What is the HSE Rainbow Badge
The HSE Rainbow Badge initiative is a way for HSE staff to demonstrate that they are aware of the issues that LGBTI+ people can face when accessing healthcare.
The badge itself is intended to be a simple visual symbol identifying its wearer as someone an LGBTI+ person can feel comfortable talking to about issues relating to sexuality or gender identity. It shows that the wearer is there to listen without judgement and signpost to further support if needed.
Our model emphasises that wearing a badge is a responsibility. We provide basic education and access to resources for staff who want to sign up to the project. The information we provide outlines the challenges that LGBTI+ people can face in relation to accessing healthcare and the degree of negative attitudes which are still found. When an individual signs up to wear a badge, they acknowledge why the project is needed and what their responsibility entails.
Committing to the project emphasises that you promote an environment that is open, tolerant and inclusive. The aim of this initiative is to actively break down barriers which LGBTI+ people may face within the HSE.
Why does it matter
Mental health issues such as depression and anxiety are significantly more common in people who identify as LGBTI+ (lesbian, gay, bisexual, transgender, intersex; + denoting inclusion of all identities). Many people still feel afraid to disclose their sexual or gender identity - being unable to do so often increases their risk of physical and mental health problems.
Research has shown that, tragically, negative attitudes towards LGBTI+ people remain prevalent within the HSE; as a result, LGBTI+ people can be reluctant to disclose their sexual and / or gender identity to healthcare workers, affecting the quality of the care they receive. These barriers lead to marked inequalities in healthcare for this extremely vulnerable group of people.
2018 saw the publication of Stonewall’s Unhealthy Attitudes, highlighting shocking inequalities in healthcare for LGBTI+ patients in the NHS, with an appalling statistic of 1 in 7 patients avoiding treatment for fear of discrimination. These statistics are mirrored in Ireland: three-quarters of Irish LGBTI+ people feel healthcare providers lack knowledge and sensitivity to LGBTI+ issues, with almost 50% seeking LGBTI+ friendly clinicians because of bad experiences (Maycock et al, 2009). LGBTI+ people identify specific barriers to accessing health services: fear, lack of understanding of LGBTI+ issues and lack of appropriate language (Maycock et al, 2009).
It’s a real problem for children and young people: more than half of Irish LGBTI+ young people self-harm; 2 in 3 seriously consider suicide; and tragically 1 in 3 have attempted suicide. The average age of first attempt is just 15. The statistics are similar for older LGBTI+ people in Ireland, with levels of attempted suicide three times the national average (LGBTIreland Report, 2016).

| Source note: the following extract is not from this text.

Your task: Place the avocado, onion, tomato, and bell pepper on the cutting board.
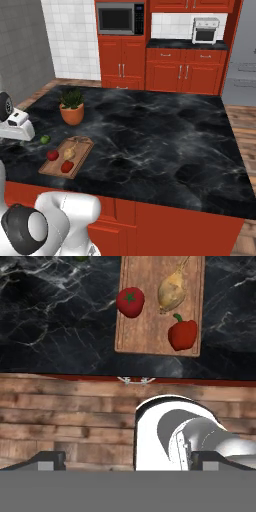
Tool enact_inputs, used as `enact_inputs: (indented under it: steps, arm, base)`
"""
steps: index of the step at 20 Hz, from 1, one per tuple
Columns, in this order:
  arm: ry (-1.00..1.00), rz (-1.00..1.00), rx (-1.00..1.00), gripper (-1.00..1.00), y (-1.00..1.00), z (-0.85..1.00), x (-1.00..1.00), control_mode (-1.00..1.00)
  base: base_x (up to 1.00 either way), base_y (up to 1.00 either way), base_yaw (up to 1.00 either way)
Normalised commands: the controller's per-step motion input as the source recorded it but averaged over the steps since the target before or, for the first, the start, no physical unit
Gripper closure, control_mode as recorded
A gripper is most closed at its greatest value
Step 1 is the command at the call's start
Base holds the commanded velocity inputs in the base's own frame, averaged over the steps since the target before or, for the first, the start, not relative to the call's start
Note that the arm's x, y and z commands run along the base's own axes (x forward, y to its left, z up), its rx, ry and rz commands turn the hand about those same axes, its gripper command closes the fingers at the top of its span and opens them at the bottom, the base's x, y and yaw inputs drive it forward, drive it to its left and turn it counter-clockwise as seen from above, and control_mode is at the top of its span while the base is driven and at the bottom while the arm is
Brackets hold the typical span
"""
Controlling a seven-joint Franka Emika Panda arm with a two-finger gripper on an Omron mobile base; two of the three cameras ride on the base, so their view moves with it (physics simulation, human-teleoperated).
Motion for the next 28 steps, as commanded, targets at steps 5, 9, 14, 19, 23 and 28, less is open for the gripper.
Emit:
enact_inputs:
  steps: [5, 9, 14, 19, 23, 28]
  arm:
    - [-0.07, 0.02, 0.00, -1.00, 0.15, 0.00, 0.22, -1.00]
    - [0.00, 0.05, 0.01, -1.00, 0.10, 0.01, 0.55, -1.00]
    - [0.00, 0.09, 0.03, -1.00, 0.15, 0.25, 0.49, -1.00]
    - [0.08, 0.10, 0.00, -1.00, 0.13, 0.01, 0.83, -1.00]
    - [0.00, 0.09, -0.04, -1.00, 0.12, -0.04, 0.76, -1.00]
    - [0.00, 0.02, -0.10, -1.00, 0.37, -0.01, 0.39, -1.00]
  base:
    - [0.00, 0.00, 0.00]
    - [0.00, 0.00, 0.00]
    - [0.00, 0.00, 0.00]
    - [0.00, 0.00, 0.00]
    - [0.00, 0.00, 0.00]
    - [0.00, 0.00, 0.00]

Young people who identify as LGBTI+ experience additional emotional and psychological stresses when compared to non LGBTI+ youth. This can be attributed to having to manage a stigmatised identity, being faced with heteronormative and gender norms within society, and also experiencing victimisation, bullying and discrimination due to their LGBTI+ identity (Acevedo-Polakovich et al. 2013, Rodgers, 2017, Price-Feeney et al. 2020, Higgins et al. 2020).

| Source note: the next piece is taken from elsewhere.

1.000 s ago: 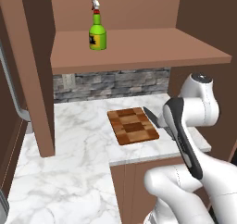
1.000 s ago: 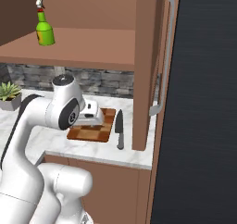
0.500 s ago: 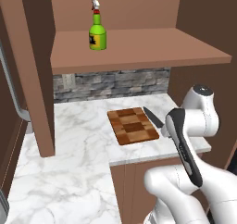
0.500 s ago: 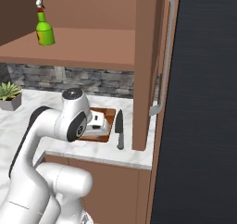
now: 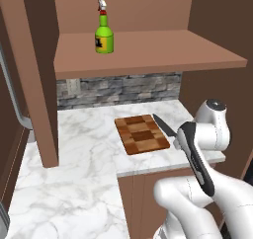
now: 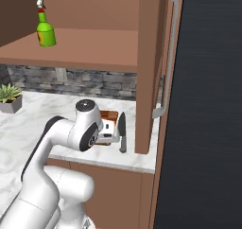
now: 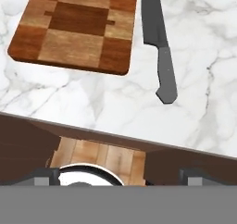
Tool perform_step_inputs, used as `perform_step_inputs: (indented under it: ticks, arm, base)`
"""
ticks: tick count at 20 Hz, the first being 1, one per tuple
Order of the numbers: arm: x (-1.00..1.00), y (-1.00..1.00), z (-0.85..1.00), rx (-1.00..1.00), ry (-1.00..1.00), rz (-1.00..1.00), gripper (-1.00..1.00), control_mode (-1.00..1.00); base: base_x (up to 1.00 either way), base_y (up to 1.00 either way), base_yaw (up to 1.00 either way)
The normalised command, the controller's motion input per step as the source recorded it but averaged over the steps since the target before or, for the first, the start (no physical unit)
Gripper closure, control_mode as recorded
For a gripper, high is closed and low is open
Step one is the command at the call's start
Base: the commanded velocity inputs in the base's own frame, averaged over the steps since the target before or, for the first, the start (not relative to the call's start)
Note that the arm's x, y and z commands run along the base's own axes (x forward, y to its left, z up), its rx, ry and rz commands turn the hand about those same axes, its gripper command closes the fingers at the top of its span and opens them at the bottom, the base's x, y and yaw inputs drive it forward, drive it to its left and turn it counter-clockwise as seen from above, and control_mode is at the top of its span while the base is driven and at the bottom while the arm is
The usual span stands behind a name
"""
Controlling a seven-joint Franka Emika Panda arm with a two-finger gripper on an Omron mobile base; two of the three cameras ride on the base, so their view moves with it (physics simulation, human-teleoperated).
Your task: Move the cutting board and knife to the sink. Then move spray from the cabinet to the counter.
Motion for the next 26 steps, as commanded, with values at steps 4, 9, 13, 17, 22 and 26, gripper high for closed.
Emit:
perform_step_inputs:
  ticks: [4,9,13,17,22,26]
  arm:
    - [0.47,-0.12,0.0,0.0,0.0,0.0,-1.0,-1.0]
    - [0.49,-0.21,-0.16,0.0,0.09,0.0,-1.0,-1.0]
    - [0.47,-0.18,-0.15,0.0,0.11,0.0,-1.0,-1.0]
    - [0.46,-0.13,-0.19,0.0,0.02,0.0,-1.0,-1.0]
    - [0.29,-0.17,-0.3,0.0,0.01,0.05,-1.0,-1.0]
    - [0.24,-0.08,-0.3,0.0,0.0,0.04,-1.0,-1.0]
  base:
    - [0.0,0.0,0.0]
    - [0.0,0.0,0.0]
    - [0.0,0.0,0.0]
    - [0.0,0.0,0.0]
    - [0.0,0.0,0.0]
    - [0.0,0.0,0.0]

A recent Irish study has demonstrated that LGBTI+ young people held negative perceptions regarding mental health services ability to help with high levels of fear regarding encountering stigmatising reactions and inappropriate treatments. Young LGBTI+ young people also indicated a lack of culturally competent practitioners as a barrier to accessing mental health services (Higgins et al, 2020).
In Ireland, older LGBTI+ people grew up in a time when homosexuality was considered a mental illness and when sexual relationships between same-sex couples was considered a criminal act, immoral and sinful (LGBT Ireland, 2018). One in 10 older LGBTI+ people have seriously considered ending their life and 5% have self-harmed. Heterosexuality was seen as the only legitimate sexual orientation and LGBTI+ people were marginalised, rendered invisible and socially excluded.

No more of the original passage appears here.